A colposcopy (kol-POS-kuh-pee) is a method of examining the cervix, vagina, and vulva with a surgical instrument called a colposcope.
The procedure is usually performed if the results of a Pap smear (the screening test used to identify abnormal cervical cells) are unusual. A colposcope is a large, electric microscope with a bright light that enables your doctor to see your cervix more clearly and under magnification.
If your doctor spots any abnormal areas, they will take a tissue sample (biopsy). The procedure to retrieve a tissue sample from inside the opening of the cervix is called endocervical curettage (ECC). The samples are sent to a lab for examination by a pathologist.
You may feel nervous if your doctor orders a colposcopy, but understanding the test and knowing what to expect can ease your anxiety. The test is generally quick and minimally uncomfortable.
Your doctor may suggest a colposcopy if:
- your Pap smear results are abnormal
- you experience bleeding after intercourse
- you have an abnormal growth visible on your cervix, vulva, or vagina
A colposcopy can be used to diagnose:
- abnormal cervical cells, or precancer or cancer of the cervix, vagina, or vulva
- genital warts
- inflammation of the cervix (cervicitis)

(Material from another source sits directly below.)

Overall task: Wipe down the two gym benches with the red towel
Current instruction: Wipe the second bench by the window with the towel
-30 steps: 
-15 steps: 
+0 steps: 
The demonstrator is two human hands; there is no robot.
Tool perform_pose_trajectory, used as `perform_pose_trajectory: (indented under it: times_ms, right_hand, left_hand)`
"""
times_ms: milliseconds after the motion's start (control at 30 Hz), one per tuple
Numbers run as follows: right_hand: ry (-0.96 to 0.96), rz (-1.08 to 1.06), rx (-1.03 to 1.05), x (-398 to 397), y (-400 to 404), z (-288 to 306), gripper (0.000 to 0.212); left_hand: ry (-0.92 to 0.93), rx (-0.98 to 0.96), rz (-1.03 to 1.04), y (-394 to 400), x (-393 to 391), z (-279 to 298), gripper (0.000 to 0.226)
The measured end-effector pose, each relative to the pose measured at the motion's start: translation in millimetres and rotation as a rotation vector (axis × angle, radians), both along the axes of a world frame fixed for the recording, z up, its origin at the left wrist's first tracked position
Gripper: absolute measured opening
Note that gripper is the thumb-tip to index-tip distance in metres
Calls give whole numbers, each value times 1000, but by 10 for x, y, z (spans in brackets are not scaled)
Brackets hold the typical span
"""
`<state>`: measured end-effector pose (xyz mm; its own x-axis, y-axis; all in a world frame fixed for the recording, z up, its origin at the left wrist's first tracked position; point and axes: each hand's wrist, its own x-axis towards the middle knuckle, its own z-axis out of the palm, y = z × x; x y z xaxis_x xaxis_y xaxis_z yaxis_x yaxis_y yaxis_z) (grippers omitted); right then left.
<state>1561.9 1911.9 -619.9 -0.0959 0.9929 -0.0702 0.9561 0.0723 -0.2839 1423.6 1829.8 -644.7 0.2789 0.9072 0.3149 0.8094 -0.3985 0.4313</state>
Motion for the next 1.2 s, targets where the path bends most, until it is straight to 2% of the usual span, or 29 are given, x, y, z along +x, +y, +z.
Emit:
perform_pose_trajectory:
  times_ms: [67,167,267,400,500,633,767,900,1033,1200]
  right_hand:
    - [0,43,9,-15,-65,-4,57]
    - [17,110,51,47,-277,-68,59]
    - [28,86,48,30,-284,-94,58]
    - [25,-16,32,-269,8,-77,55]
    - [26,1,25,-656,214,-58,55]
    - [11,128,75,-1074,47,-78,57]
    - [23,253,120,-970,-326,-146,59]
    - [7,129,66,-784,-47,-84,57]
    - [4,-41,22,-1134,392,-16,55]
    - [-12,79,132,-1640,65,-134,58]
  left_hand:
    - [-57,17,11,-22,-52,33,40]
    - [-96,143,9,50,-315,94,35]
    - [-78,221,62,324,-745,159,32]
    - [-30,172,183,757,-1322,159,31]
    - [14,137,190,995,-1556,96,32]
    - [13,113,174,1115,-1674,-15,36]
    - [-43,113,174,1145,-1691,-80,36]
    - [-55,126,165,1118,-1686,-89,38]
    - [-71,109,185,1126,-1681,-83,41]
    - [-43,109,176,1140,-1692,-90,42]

There is little to do to prepare for this test. However, here are a few things you should keep in mind:
- Ask your doctor to explain the test in detail.
- Tell your doctor if you think you may be pregnant.
- Schedule the test for a time when you aren’t menstruating heavily. Light bleeding at the beginning or end of your period is usually fine, but check with your doctor.
- Don’t douche, use tampons, or have sexual intercourse for 24 to 48 hours prior to the exam.
- Some doctors recommend a mild over-the-counter pain reliever before the test in case they will take biopsies. Discuss this with your doctor prior to the test day.
- For comfort, empty your bladder and bowels before the test.
A colposcopy is usually performed in a doctor’s office and takes 10 to 20 minutes. It requires no anesthetic. Here’s what you can expect:
- You lie on your back on a table with your feet in stirrups, just like during a pelvic exam or Pap smear.
- Your doctor positions the colposcope a few inches away from your vulva and places a speculum into your vagina. The speculum holds the walls of your vagina open so that your doctor can see your cervix.
- Your cervix and vagina are swabbed with cotton and a solution of vinegar to clear away mucus and highlight abnormal cells.
- The colposcope doesn’t touch you. Your doctor may take photographs and biopsy any areas that appear suspicious.
- After biopsy, a solution is often applied that helps control bleeding. This is called Monsel’s solution and often causes a dark discharge that looks like coffee grounds after the procedure and for several days.
Some women find the insertion of the speculum uncomfortable. Others report a stinging sensation from the vinegar solution. If you feel anxious during the test, concentrate on taking slow, deep breaths to relax your body.
Biopsy accompanying a colposcopy
If you’re having a biopsy, how the procedure feels will depend on the location being tested.
Having a colposcopy is generally painless, but having a cervical biopsy may cause cramping, discomfort, bleeding, and pain in some women.
Your doctor may suggest you take a pain reliever 30 minutes before the procedure. Also, the doctor may numb the cervix before the biopsy. Speak to your doctor about the best plan of action.
Most of the vagina has very little sensation, so you won’t feel pain during a biopsy. The lower part of the vagina has more sensation, and your doctor may use a local anesthetic in that area before proceeding.
The risks following a colposcopy and biopsy are minimal, but rare complications include:
- bleeding that is very heavy or lasts longer than two weeks
- fever or chills
- infection, such as heavy, yellow-colored, or bad-smelling discharge from your vagina
- pelvic pain
If you experience any of these symptoms, call your doctor immediately.
A colposcopy and biopsy won’t make it more difficult for you to become pregnant.
Ask your doctor when you can expect the test results and follow-up if you don’t receive the information in a timely manner. The results will help determine if you need additional tests or treatment.
If the results show no abnormalities, your doctor may recommend additional testing to see why your Pap smear was abnormal. Or they may suggest a follow-up exam.
Abnormal biopsy results
A pathologist will examine the tissue samples from the biopsy and look for abnormalities.
Biopsy results may help to diagnose abnormal cervical cells, precancer, cancer, and other treatable conditions. Your doctor will make recommendations based on the results of colposcopy and biopsy. Schedule time with your doctor to have all of your questions answered. Don’t hesitate to seek a second opinion.
After a colposcopy, you may have dark vaginal discharge for up to three days, and some bleeding for up to a week. Your vagina may be sore, and you may experience mild cramping for 1 to 2 days.
If no biopsy was taken, you may resume normal activity right away.
If you had a biopsy, avoid the use of tampons, douches, vaginal creams, and vaginal intercourse for a week. You may shower or bathe right away. Discuss any concerns with your doctor.
Regardless of the results, it’s important to continue regular gynecological exams and Pap smears, as your doctor recommends.